Clusters play a crucial role in enhancing learning and capability building, especially in developing countries They create opportunities for firms to engage in collective learning, share best practices, and collaborate on projects, which ultimately leads to improved skills and technologies Notable case studies, such as the Sinos Valley footwear cluster in Brazil and the Sialkot surgical instrument cluster in Pakistan, illustrate how clusters can cultivate specialized knowledge and capabilities, empowering firms to compete effectively in global markets.

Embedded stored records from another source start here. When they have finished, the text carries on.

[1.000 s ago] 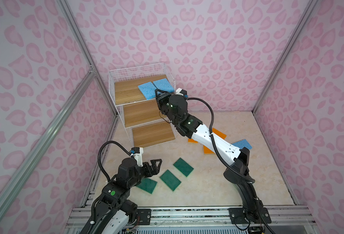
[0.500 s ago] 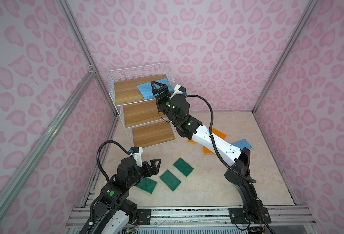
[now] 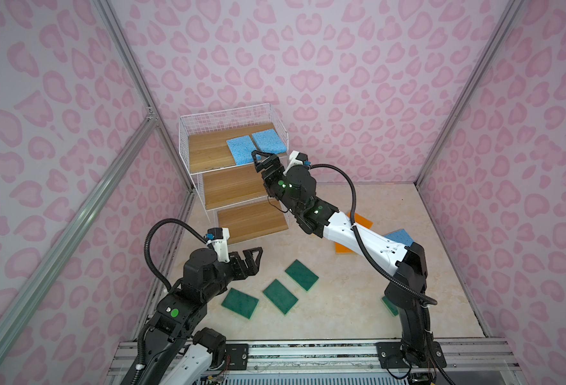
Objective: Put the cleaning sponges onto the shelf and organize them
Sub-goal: 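Withdraw the right gripper from the shelf and move it toward the remaining blue sponge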
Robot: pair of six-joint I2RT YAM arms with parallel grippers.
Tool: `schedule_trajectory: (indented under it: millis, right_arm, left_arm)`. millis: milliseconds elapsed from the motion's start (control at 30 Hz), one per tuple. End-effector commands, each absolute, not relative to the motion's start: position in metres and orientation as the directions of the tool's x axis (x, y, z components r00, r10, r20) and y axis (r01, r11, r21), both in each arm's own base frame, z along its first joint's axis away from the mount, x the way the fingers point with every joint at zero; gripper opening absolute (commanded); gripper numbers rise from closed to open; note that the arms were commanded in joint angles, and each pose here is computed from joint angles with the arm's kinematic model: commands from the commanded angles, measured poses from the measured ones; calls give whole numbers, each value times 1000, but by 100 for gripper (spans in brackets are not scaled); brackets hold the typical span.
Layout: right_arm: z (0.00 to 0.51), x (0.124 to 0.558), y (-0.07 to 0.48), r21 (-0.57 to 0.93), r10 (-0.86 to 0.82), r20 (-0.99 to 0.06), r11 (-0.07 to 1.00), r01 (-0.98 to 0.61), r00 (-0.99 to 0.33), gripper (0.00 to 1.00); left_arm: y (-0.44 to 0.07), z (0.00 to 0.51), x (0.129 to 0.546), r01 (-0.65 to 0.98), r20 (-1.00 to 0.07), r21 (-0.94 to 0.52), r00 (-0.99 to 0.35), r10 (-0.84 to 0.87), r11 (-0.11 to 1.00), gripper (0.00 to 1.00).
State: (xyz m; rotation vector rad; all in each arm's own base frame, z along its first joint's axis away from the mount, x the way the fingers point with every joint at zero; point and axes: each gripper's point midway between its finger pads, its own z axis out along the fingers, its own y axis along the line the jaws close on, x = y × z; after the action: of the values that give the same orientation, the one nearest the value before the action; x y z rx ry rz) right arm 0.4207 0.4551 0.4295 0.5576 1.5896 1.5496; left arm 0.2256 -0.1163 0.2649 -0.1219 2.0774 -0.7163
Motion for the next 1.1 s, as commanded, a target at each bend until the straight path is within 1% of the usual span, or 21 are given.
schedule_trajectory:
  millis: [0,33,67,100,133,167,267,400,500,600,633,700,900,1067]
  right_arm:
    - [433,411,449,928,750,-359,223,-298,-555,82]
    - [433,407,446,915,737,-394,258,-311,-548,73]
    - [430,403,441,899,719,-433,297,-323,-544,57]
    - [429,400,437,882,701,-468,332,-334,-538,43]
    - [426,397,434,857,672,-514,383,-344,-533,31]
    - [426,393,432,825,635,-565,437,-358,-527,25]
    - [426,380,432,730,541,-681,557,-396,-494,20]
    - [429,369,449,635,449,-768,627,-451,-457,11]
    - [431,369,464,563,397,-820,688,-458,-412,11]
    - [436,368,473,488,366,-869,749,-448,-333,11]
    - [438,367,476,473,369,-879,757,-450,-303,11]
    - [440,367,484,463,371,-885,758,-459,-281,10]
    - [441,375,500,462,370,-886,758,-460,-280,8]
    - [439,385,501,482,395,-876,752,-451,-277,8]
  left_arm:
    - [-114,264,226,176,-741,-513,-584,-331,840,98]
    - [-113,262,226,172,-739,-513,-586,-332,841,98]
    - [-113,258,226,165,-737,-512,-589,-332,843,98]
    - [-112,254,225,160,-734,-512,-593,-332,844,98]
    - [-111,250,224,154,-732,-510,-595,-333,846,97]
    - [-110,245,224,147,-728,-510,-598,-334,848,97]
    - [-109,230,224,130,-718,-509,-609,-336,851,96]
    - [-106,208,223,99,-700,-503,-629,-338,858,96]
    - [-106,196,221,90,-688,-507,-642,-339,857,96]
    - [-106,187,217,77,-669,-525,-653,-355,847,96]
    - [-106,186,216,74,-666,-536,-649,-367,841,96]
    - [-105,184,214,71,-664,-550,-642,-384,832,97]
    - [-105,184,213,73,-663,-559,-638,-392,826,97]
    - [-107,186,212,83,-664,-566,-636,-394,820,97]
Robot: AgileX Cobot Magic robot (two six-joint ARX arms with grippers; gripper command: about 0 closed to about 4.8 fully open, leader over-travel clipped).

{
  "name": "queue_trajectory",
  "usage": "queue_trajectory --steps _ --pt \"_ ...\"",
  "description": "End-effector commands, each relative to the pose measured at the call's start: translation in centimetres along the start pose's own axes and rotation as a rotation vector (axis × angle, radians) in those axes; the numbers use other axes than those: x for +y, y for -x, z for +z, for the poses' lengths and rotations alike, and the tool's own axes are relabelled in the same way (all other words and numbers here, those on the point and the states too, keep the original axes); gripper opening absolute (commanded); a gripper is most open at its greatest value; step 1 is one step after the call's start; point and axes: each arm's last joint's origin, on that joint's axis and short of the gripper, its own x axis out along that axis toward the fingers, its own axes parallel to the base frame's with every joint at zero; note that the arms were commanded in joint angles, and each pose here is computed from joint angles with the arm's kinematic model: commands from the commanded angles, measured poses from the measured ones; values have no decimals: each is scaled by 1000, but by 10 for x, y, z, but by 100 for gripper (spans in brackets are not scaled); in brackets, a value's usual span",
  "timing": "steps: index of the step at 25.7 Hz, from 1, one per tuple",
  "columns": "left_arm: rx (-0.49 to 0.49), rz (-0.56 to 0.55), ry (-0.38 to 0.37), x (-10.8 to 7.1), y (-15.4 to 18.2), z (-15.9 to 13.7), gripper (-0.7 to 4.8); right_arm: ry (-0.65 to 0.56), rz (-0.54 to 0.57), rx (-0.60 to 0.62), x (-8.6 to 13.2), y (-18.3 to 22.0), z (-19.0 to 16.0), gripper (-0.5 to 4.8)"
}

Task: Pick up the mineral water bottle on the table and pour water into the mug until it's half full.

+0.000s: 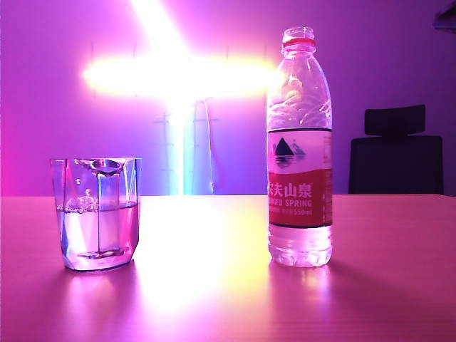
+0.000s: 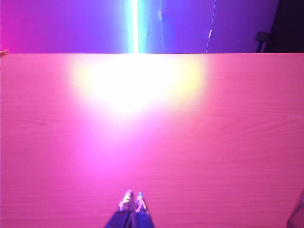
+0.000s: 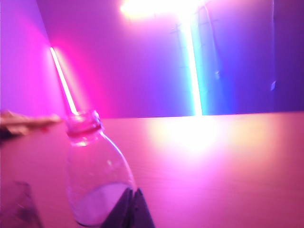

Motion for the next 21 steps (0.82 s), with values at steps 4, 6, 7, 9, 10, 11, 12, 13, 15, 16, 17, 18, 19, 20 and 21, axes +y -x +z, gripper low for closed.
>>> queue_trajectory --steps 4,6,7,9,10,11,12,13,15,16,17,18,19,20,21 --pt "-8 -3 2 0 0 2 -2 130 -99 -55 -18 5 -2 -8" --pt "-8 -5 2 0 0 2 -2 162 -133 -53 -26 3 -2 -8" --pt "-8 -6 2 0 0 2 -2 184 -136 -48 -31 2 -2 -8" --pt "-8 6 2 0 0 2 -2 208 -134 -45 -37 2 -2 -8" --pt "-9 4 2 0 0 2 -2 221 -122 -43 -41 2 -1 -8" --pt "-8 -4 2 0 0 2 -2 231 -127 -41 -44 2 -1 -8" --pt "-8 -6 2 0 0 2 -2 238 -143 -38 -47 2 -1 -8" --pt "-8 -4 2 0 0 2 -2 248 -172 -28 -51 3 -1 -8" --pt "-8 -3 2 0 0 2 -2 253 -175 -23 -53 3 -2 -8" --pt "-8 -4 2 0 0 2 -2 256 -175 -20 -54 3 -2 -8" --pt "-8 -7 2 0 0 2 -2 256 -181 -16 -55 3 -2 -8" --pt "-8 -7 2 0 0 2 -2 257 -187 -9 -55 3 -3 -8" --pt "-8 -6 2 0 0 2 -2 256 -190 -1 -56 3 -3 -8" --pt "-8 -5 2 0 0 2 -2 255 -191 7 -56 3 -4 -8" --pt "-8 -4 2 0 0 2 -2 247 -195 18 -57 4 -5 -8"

The success and sustainability of industrial clusters depend on several critical factors, including strong institutions, social capital, and the capacity for innovation and upgrading Supportive policies and investments in infrastructure, education, and research and development are essential for enhancing cluster competitiveness In developing and emerging economies, challenges such as weak institutions, limited resources, and inadequate infrastructure can impede cluster growth Additionally, the uneven distribution of benefits within clusters raises concerns about inclusivity, particularly regarding the exclusion of smaller firms and marginalized groups.
Industrial clusters are vital for economic development and competitiveness, especially in developing and emerging economies They promote agglomeration economies, learning, and innovation, allowing firms to overcome size and isolation limitations and engage in global value chains However, the success of cluster-based development strategies relies on the specific context and the capacity to tackle institutional, social, and economic challenges in these regions.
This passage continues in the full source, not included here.